Year 1096 (MXCVI) was a leap year starting on Tuesday of the Julian calendar.

== Events ==

=== By place ===

==== First Crusade ====
- Spring - Peter the Hermit begins his preaching of the First Crusade, traveling from Berry (in central France) across Champagne, and down the Meuse Valley to Cologne (modern Germany). He gathers the People's Crusade (some 40,000 supporters), which departs about April 20. Peter's speeches appeal not only to nobles and knights, but also laborers, tradesmen and peasants (among them are former brigands and criminals).
- May - The People's Crusade, under Peter the Hermit, arrives at Sopron. Coloman, King of Hungary ("the Learned") gives them permission to pass through Hungary, and to use the markets. Peter and his followers (some 20,000 men and women) travel from Budapest southwards supported by knights, while lumbering wagons carry stores and a chest of money that he has collected for the journey.
- May - The Rhineland massacres: Members of the People's Crusade led by Count Emicho destroy most of the Jewish communities along the Rhine in a series of large pogroms in France and Germany. Thousands of Jews are massacred, driven to suicide, or forced to convert to Christianity.
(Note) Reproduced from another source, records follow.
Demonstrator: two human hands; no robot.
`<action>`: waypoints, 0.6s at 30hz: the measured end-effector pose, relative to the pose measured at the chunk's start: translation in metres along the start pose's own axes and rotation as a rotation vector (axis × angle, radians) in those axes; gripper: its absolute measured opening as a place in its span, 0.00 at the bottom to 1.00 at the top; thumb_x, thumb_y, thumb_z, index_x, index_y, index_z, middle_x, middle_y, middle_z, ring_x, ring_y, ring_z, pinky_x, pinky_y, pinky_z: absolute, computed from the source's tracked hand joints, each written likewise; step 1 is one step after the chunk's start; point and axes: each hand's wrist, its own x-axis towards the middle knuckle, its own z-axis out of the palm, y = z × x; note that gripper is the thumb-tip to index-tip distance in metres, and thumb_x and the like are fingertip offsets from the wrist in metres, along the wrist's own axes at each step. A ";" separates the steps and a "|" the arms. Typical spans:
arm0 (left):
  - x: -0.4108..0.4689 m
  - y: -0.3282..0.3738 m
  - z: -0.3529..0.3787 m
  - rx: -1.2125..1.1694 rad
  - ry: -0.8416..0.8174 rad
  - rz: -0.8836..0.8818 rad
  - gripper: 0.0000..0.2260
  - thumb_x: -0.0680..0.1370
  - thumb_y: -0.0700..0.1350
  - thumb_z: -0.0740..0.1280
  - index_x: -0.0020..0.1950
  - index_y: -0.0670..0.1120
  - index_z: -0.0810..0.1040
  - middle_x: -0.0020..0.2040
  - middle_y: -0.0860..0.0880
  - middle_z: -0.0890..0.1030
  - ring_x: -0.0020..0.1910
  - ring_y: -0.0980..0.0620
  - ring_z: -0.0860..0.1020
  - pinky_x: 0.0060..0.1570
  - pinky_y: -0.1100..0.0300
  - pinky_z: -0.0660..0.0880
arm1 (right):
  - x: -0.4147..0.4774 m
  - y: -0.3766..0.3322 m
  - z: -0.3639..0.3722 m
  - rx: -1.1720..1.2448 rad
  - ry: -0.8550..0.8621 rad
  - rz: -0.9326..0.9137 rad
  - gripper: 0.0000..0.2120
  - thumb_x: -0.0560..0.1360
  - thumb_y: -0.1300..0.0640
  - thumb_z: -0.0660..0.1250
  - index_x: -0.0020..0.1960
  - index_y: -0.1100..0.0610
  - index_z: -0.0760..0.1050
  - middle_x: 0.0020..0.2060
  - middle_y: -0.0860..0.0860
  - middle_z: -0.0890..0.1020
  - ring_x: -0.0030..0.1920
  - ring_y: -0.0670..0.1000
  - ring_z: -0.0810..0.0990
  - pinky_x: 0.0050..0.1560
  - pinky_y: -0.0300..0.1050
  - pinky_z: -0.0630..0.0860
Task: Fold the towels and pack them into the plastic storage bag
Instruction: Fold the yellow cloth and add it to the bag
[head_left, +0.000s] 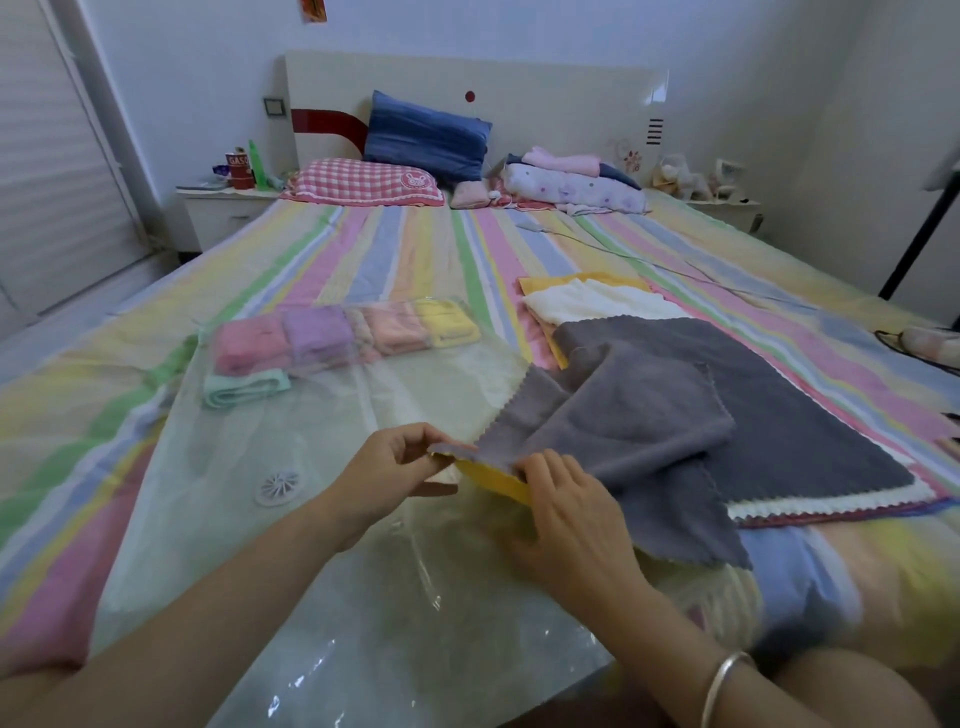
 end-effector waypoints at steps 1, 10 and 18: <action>0.003 0.001 0.001 -0.092 0.038 -0.009 0.06 0.80 0.36 0.62 0.51 0.35 0.79 0.53 0.41 0.84 0.55 0.44 0.81 0.52 0.50 0.81 | -0.004 0.008 0.004 -0.057 0.045 0.006 0.12 0.67 0.52 0.69 0.48 0.52 0.71 0.41 0.48 0.75 0.39 0.51 0.75 0.34 0.43 0.74; 0.036 0.049 -0.060 -0.610 0.407 0.119 0.11 0.80 0.34 0.57 0.45 0.43 0.77 0.41 0.46 0.83 0.45 0.50 0.80 0.45 0.59 0.80 | 0.022 0.039 -0.017 -0.079 0.259 0.181 0.03 0.69 0.58 0.68 0.42 0.55 0.79 0.35 0.50 0.80 0.38 0.56 0.77 0.34 0.45 0.70; -0.035 0.077 -0.121 -0.049 0.642 0.300 0.11 0.81 0.39 0.61 0.47 0.53 0.79 0.38 0.59 0.84 0.41 0.62 0.80 0.45 0.67 0.78 | 0.064 -0.007 -0.069 0.979 0.015 0.324 0.05 0.76 0.60 0.67 0.44 0.54 0.80 0.35 0.54 0.80 0.34 0.43 0.75 0.34 0.34 0.72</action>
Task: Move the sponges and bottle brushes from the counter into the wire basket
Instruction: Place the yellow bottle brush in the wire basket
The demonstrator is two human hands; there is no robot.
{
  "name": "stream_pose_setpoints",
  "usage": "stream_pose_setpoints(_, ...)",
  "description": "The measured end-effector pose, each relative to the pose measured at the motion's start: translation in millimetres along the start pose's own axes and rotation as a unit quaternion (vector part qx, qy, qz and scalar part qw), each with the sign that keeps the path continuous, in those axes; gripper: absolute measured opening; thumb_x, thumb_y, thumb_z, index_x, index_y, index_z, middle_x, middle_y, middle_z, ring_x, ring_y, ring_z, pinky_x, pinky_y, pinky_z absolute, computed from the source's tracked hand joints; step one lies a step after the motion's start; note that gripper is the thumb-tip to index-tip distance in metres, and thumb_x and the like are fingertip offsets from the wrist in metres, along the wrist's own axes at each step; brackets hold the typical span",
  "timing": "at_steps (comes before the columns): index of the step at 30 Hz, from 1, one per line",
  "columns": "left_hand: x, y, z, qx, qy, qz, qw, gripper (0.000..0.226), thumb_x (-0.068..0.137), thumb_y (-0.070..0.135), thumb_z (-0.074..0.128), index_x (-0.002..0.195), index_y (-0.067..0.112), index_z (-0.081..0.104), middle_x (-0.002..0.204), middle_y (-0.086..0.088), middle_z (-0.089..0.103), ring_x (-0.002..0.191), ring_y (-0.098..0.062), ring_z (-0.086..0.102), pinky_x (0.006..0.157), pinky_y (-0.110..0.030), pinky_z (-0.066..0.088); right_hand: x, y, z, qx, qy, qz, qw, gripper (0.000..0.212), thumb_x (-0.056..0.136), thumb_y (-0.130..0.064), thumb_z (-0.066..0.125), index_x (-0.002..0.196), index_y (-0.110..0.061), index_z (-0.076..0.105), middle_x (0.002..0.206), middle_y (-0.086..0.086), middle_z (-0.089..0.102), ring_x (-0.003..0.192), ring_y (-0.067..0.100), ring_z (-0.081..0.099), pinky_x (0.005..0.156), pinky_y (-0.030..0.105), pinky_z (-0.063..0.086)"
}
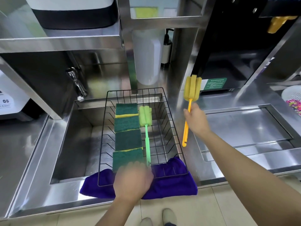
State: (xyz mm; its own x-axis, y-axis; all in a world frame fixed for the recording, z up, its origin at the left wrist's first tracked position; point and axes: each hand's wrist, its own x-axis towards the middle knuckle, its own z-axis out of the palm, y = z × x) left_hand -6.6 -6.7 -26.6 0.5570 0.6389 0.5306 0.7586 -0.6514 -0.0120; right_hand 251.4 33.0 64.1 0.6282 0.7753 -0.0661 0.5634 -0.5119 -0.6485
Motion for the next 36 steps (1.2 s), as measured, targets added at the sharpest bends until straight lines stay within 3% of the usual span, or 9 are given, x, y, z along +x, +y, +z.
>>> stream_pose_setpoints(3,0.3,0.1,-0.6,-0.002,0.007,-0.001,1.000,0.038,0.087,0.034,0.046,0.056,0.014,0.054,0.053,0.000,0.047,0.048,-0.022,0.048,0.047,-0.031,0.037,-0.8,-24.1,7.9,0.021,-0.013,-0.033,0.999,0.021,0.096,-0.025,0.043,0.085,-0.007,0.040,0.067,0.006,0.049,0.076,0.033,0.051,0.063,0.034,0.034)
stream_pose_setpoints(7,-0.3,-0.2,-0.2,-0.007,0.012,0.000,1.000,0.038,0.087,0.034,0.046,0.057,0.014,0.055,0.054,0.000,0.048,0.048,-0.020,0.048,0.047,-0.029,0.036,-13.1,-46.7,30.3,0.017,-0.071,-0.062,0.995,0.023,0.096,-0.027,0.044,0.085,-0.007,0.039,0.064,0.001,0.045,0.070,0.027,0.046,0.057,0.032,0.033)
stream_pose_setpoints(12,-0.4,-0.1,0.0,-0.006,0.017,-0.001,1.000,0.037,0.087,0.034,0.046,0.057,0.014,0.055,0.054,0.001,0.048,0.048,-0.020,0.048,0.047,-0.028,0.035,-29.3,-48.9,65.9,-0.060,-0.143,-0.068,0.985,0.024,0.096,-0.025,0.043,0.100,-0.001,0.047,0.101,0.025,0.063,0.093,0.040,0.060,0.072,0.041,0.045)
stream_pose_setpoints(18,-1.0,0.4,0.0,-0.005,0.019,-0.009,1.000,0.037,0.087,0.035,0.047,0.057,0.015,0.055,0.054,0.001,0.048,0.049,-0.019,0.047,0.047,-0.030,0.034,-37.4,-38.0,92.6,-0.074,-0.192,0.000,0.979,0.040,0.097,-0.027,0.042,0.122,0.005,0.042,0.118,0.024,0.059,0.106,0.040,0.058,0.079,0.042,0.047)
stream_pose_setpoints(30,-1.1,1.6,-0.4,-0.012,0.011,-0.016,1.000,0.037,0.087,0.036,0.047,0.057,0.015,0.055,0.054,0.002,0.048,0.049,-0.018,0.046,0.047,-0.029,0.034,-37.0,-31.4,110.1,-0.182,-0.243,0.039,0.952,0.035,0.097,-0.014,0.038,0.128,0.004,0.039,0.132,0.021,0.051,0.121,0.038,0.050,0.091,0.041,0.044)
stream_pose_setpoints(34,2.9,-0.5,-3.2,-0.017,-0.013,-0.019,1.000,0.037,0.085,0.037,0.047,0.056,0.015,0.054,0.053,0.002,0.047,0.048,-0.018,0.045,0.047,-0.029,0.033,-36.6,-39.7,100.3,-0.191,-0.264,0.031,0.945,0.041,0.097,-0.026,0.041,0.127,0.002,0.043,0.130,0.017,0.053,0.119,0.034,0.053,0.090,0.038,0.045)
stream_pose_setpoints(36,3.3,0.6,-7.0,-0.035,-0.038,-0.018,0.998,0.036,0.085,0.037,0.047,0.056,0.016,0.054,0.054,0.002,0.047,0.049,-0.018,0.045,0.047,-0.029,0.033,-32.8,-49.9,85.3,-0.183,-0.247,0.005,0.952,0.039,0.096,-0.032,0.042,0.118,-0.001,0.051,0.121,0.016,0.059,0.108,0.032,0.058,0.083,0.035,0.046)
Estimates of the number of Jewish men, women and children murdered are 2,000 to 12,000.
- May 8 - French members of the People's Crusade led by Walter Sans Avoir enter Hungary, without incident they arrive at Semlin, and cross the Sava into Byzantine territory at Belgrade. Meanwhile, Walter demands food but he is refused entry, and the crusaders are forced to pillage the countryside. Eventually Walter is allowed to carry on to Niš, where he is provided with food.
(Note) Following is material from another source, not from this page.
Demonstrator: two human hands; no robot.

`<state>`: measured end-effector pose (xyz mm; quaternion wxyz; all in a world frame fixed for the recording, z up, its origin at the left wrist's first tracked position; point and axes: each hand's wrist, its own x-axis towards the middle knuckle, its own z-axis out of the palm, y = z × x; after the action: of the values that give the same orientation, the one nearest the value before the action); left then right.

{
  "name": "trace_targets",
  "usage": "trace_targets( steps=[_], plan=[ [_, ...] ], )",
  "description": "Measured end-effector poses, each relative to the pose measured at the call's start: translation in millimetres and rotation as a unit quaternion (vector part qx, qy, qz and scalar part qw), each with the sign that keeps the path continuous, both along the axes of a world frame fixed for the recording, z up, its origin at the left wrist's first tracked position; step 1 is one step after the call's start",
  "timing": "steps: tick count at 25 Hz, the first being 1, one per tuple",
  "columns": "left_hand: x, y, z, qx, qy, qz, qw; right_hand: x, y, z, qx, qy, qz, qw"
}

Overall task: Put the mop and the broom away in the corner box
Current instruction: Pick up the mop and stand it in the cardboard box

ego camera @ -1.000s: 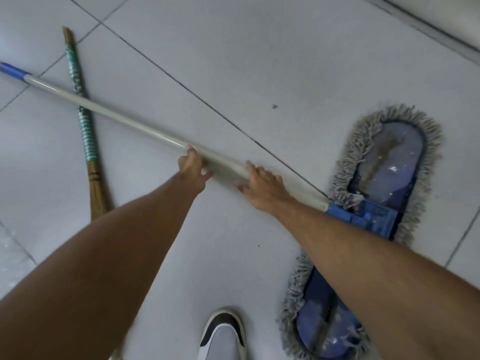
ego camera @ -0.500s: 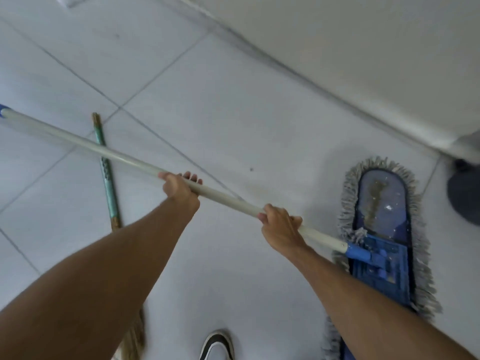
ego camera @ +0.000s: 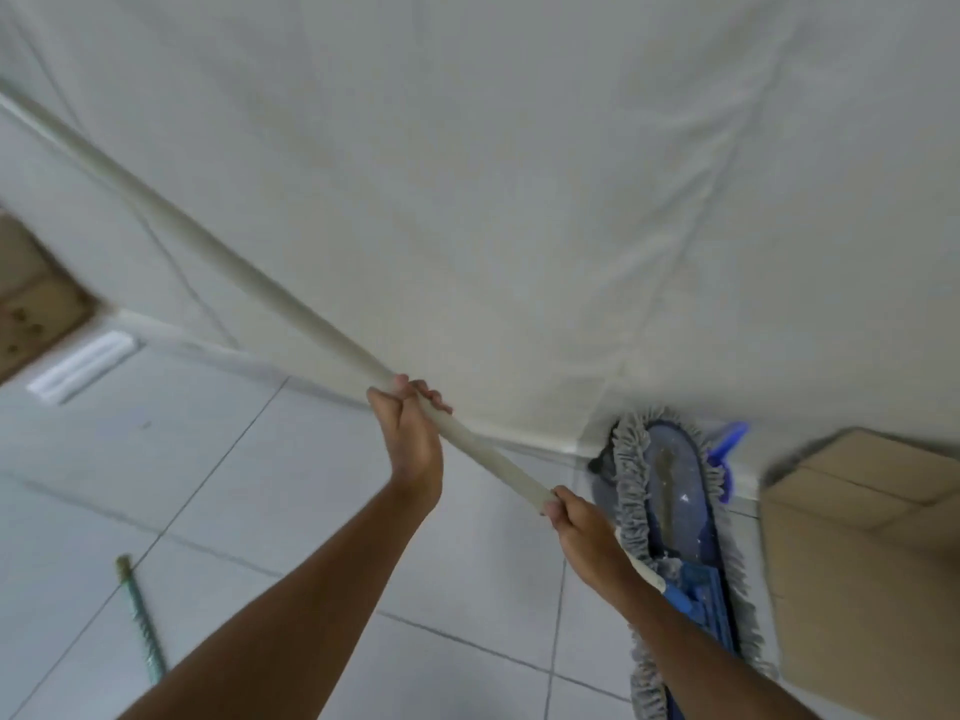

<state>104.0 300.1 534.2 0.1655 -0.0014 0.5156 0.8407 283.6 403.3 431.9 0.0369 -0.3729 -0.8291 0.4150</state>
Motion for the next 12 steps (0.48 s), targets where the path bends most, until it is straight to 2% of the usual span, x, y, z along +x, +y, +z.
trace_targets(
  steps=[3,6,12],
  plan=[
    [75,67,110,0.012,0.093,-0.099,0.991,76,39,80,-0.024,0.098,-0.083,0.991],
    [178,121,198,-0.001,0.190,-0.175,0.966,167,61,149,-0.036,0.176,-0.174,0.968],
    [400,194,296,0.008,0.319,-0.322,0.891,356,73,230,-0.035,0.276,-0.332,0.901]
  ],
)
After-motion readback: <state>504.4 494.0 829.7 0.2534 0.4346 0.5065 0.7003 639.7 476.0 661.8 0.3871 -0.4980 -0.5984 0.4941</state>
- May 18-26 - The Worms massacre: Members of the People's Crusade under Emicho besiege Worms in the Rhineland before killing at least 800 Jews, despite the intervention of Bishop Adalbert II. He tries to hide some of them in the bishop's palace, others chose to remain outside its walls. One of the victims is Minna of Worms, an influential Jew among the Christian nobility.
- May 27 - Members of the People's Crusade under Emicho massacre at least 1,000 Jews in Mainz. Archbishop Ruthard tries to hide some of them in the cellars of Mainz Cathedral but the crusaders learn of this – and murder most of the Jews. Men, women, and children of all ages are slaughtered indiscriminately.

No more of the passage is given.